▸ ACTIVITY
Return the lines from the start of the data through the line with "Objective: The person". Include both of those lines and no others.

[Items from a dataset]

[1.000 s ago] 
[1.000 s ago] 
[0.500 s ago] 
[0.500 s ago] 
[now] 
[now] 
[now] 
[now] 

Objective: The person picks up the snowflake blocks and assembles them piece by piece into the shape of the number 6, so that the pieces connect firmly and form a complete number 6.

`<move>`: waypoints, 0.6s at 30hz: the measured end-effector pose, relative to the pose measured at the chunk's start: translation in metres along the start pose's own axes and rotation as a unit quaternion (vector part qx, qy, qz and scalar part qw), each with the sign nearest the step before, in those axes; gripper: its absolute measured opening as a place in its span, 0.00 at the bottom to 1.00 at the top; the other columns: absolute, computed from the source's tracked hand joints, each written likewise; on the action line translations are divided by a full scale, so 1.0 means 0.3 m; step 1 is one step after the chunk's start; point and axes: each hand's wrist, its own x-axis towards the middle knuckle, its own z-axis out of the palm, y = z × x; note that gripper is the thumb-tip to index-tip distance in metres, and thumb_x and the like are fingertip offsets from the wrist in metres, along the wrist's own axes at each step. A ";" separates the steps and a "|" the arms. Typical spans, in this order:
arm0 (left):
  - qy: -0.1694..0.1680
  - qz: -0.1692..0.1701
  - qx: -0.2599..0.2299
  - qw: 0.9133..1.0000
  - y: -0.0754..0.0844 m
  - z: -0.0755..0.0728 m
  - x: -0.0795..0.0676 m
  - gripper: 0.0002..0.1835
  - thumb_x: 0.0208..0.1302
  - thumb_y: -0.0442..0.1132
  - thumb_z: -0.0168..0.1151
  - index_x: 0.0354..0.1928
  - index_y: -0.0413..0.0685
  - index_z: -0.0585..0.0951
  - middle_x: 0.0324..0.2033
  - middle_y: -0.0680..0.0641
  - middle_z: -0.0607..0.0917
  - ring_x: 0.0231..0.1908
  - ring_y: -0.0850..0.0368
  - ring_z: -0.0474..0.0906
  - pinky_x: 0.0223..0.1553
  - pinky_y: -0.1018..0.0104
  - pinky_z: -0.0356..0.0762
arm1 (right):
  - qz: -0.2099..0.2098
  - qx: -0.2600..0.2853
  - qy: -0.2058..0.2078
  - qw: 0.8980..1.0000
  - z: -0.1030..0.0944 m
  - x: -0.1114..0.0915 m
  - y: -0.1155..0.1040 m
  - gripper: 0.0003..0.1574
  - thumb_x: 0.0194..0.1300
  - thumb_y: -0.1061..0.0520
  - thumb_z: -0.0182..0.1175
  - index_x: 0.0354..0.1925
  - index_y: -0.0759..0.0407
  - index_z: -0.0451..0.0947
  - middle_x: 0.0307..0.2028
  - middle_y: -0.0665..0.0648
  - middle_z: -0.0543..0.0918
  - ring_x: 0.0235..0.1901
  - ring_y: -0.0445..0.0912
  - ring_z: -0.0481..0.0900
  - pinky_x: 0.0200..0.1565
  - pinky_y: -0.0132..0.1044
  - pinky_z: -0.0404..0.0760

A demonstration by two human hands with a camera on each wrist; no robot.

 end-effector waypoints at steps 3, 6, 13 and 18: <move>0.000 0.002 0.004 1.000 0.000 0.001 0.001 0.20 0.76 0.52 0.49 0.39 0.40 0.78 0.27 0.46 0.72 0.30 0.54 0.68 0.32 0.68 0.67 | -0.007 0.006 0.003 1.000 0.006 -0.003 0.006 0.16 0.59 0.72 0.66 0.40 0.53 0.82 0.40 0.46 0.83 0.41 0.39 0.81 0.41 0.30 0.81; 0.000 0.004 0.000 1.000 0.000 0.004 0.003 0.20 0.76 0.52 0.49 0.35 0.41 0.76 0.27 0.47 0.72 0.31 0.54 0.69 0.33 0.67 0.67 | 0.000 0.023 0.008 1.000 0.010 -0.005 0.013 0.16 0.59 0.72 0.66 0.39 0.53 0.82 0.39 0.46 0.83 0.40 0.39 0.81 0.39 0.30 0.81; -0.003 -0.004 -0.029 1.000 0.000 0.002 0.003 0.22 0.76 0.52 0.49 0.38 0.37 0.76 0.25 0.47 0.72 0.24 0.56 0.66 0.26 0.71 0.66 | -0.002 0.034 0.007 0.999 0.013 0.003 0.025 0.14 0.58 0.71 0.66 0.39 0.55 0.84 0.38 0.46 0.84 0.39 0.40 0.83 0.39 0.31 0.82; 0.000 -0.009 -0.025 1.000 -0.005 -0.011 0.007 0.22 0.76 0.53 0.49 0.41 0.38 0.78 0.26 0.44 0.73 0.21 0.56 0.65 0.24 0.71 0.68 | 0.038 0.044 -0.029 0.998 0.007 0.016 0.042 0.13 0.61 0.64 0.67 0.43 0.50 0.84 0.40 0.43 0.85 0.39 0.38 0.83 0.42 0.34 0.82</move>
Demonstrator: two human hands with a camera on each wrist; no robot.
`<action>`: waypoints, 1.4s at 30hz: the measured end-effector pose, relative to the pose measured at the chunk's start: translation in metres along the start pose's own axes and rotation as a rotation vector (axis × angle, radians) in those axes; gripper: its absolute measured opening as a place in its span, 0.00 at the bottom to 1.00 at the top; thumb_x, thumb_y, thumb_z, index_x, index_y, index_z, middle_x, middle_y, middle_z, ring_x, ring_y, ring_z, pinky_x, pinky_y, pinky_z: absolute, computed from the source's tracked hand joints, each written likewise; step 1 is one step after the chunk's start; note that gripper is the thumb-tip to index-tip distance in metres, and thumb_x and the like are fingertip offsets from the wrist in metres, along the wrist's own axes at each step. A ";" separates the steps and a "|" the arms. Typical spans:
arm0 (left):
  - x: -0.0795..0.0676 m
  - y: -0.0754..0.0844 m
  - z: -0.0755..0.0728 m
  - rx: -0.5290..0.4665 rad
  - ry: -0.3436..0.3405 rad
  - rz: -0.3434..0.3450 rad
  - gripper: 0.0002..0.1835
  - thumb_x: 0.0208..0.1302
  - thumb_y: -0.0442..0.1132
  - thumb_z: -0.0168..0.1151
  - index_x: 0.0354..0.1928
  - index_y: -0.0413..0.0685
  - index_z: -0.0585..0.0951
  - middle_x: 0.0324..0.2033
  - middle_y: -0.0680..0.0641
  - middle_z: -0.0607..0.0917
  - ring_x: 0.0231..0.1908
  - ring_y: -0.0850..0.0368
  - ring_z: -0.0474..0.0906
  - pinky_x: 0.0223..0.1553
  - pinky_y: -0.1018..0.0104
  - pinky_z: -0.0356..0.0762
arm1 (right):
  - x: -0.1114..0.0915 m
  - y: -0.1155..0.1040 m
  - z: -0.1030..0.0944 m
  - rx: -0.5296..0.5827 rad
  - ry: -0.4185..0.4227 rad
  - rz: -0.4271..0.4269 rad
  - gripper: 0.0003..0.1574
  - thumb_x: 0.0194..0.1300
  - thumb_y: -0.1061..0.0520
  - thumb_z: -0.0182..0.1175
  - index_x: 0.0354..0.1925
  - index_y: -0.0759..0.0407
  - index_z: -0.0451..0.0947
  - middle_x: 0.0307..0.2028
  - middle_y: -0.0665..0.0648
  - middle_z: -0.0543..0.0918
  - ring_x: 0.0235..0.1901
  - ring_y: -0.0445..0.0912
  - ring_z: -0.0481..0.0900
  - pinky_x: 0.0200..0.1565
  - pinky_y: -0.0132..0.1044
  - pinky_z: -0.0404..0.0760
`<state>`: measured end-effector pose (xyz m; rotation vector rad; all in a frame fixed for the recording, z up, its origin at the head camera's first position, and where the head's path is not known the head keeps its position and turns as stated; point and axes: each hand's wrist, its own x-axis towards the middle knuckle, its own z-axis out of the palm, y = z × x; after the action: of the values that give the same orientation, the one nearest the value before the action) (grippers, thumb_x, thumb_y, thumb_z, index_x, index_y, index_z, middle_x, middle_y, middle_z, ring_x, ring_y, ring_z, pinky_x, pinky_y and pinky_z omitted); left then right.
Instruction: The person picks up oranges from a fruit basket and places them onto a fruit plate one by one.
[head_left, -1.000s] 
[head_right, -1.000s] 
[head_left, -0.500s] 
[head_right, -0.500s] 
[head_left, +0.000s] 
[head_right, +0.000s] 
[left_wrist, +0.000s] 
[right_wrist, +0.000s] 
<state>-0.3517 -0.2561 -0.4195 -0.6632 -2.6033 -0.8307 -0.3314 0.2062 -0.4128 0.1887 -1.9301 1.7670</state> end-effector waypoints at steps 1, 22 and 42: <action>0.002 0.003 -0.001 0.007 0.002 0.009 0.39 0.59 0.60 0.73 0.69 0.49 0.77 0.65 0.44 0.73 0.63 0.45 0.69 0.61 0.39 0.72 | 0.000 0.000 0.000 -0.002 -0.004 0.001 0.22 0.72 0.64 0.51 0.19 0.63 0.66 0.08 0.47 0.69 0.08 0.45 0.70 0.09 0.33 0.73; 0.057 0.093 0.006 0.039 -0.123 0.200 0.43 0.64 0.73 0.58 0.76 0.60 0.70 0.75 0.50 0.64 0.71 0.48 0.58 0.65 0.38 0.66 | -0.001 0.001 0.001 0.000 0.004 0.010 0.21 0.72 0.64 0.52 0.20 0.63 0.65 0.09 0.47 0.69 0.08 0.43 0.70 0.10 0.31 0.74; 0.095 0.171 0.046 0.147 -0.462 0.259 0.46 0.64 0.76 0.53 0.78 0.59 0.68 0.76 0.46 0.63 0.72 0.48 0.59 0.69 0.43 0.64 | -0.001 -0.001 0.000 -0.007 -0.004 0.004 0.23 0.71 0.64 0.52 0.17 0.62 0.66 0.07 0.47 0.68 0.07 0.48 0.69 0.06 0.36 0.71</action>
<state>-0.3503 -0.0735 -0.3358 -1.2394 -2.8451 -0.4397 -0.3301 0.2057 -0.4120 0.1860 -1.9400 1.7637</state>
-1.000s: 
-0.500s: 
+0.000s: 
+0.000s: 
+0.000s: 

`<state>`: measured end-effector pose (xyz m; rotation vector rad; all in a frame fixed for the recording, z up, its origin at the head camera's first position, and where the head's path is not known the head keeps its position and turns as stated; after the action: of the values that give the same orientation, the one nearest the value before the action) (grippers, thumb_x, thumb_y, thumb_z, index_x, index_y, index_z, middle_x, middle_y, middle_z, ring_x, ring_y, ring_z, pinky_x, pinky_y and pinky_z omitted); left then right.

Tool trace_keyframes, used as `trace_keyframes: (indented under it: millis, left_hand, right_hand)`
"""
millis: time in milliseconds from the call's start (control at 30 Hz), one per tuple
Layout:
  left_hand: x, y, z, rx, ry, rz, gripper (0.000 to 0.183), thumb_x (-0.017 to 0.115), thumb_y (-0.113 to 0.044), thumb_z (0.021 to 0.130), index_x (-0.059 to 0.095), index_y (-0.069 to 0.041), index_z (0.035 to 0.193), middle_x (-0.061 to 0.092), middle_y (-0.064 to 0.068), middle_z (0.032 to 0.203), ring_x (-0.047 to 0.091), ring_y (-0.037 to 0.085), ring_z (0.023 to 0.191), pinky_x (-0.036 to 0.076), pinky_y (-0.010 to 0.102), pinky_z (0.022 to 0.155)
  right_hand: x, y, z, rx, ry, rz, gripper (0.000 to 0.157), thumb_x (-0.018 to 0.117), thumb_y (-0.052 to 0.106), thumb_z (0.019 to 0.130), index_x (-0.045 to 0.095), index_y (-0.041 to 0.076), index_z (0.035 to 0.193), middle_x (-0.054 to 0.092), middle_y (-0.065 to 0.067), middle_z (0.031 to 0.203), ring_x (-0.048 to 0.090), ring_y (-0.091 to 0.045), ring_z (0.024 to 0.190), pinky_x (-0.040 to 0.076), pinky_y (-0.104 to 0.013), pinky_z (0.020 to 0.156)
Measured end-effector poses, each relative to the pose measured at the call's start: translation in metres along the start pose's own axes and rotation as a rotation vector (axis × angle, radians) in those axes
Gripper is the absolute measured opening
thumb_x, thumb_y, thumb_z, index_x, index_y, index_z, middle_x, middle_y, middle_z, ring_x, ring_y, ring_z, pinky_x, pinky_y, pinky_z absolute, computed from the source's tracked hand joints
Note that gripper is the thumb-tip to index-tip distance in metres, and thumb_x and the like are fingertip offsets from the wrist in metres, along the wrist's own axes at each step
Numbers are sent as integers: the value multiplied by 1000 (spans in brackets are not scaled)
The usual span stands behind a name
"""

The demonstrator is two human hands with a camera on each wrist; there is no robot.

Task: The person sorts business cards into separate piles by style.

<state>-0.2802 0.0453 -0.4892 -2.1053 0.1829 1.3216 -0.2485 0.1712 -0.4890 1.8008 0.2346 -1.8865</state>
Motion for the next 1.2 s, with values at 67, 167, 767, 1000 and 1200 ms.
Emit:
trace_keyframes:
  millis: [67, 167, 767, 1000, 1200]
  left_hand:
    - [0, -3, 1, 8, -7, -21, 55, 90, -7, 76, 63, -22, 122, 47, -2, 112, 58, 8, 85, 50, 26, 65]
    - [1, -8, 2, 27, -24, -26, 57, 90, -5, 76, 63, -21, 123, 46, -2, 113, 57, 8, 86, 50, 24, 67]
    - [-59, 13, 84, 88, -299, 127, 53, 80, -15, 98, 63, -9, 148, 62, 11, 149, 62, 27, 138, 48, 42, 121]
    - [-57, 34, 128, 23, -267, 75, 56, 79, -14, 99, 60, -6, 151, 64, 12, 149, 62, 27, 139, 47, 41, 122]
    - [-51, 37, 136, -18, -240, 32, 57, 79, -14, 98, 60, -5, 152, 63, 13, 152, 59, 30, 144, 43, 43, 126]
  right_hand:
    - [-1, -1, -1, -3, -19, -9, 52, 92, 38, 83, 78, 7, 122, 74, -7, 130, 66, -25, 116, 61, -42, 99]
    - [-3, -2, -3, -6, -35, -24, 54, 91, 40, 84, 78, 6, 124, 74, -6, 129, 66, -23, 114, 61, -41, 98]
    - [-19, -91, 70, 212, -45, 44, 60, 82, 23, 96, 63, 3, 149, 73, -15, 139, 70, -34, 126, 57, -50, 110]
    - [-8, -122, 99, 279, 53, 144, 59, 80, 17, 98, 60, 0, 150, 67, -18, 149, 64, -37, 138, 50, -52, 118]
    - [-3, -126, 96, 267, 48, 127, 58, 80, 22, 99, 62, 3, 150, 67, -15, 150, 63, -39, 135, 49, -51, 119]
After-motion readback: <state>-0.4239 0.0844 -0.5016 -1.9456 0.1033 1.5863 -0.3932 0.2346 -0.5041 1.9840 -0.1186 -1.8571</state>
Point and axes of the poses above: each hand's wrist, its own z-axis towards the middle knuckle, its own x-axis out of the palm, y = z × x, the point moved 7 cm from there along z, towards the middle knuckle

▸ RESULT OF THE TASK
[1.000 s ago] 
[1.000 s ago] 
[0.500 s ago] 
[0.500 s ago] 
[now] 
[now] 
[now] 
[now] 

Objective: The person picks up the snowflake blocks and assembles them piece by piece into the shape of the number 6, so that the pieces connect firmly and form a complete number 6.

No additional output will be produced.